» **Aim of the task**: Copy the material below verbatim from the line with "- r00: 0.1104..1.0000" to the line with "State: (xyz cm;", both lines included, omitting pictures and every line outside that range.
(Records shown Opens)
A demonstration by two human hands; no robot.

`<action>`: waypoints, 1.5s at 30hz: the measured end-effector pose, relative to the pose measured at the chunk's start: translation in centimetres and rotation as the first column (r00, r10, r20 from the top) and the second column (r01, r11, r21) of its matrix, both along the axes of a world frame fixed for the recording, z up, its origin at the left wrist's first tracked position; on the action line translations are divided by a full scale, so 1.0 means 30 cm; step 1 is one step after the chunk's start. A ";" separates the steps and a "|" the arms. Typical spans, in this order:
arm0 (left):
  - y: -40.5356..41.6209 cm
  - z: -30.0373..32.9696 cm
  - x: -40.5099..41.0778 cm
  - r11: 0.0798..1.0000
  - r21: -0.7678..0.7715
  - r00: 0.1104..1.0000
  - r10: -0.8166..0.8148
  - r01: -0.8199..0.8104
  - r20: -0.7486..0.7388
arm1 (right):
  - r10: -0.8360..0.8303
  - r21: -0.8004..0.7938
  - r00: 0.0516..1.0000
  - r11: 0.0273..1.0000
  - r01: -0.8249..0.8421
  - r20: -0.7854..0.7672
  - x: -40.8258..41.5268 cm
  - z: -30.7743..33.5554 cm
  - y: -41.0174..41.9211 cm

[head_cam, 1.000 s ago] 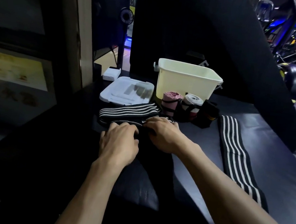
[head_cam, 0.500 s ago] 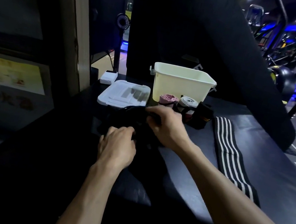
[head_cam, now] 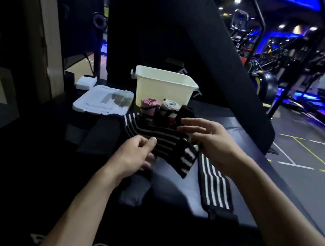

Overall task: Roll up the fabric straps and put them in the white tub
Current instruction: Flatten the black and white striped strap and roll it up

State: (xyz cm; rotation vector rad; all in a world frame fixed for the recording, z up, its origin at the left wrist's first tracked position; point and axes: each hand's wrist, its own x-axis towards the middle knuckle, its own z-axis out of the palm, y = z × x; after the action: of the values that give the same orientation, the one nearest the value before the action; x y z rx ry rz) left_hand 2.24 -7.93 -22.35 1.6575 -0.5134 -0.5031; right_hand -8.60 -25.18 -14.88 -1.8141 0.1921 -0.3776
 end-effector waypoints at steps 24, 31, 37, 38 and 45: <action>-0.211 0.034 -0.108 0.954 -0.175 0.942 -0.190 0.244 0.278 | -0.049 0.261 0.987 0.961 0.088 -0.150 -0.067 -0.075 -0.158; -0.237 0.055 -0.070 0.933 -0.303 0.969 -0.232 0.197 -0.087 | -0.104 0.303 0.994 0.949 0.088 0.038 0.070 0.045 -0.197; -0.229 0.054 -0.034 0.925 -0.163 0.923 -0.365 0.345 -0.120 | -0.260 0.312 0.951 0.929 0.200 0.165 0.176 0.134 -0.312; -0.228 0.051 -0.014 0.930 -0.166 0.930 -0.348 0.327 -0.119 | -0.298 0.297 0.937 0.925 0.238 0.180 0.186 0.138 -0.343; -0.295 0.057 0.001 0.889 -0.287 0.876 -0.425 0.357 -0.226 | -0.527 0.221 0.847 0.836 0.503 0.066 0.194 0.030 -0.565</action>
State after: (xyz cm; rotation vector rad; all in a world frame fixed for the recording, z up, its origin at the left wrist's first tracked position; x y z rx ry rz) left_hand 2.27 -16.79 -20.64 1.2227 -0.6738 -0.9305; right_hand -2.77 -42.14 -13.97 -1.5159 0.6198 -0.8241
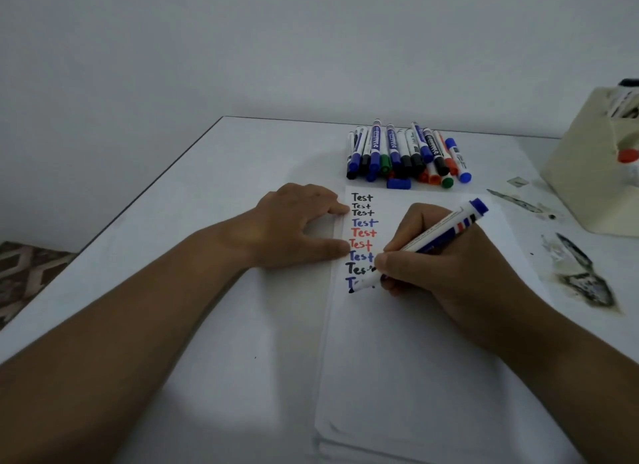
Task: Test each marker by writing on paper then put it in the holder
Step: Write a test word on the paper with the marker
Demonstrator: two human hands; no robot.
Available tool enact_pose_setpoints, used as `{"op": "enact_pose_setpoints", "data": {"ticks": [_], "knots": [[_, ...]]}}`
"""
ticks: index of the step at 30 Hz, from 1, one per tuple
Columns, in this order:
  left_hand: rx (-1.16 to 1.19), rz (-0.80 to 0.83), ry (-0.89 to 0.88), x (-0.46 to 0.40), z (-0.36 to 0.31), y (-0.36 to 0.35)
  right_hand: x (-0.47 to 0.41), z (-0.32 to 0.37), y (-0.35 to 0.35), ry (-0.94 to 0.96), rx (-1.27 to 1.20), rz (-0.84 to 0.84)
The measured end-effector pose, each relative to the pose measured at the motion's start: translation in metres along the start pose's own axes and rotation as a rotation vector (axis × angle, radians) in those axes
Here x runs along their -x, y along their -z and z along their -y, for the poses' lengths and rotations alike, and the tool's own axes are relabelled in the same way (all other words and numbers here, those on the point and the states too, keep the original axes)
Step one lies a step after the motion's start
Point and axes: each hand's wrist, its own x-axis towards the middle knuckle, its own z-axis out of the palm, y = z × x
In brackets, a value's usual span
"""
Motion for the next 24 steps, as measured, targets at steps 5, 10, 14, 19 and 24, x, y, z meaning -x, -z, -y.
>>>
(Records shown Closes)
» **Result**:
  - r00: 0.1104..1.0000
  - r10: -0.8166..0.8148
  - r01: -0.8199..0.8104
  - r20: -0.7486..0.7388
arm1 (right):
  - r10: -0.8360..0.8303
  - r21: -0.8004..0.7938
  - r00: 0.0516..1.0000
  - r11: 0.0273..1.0000
  - r01: -0.8249..0.8421
  - r20: -0.7854..0.7672
  - x: -40.8258..41.5268 cm
  - z: -30.7743..33.5554 cm
  - y: -41.0174..41.9211 cm

[head_cam, 1.000 s ago] 
[head_cam, 0.500 s ago] 
[head_cam, now] 

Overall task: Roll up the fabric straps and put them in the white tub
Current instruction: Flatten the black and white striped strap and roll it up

State: (xyz cm; rotation vector rad; all in a world frame fixed for the recording, z up, its origin at the left wrist's first tracked position; point and axes: each hand's wrist, its own x-axis towards the middle knuckle, its own z-axis out of the palm, y = z × x; after the action: of the values that give the same orientation, the one nearest the value before the action; x y z rx ry rz) left_hand 2.24 -7.93 -22.35 1.6575 -0.5134 -0.5031; right_hand -8.60 -25.18 -14.88 -1.8141 0.1921 -0.3776

The exercise has no further content.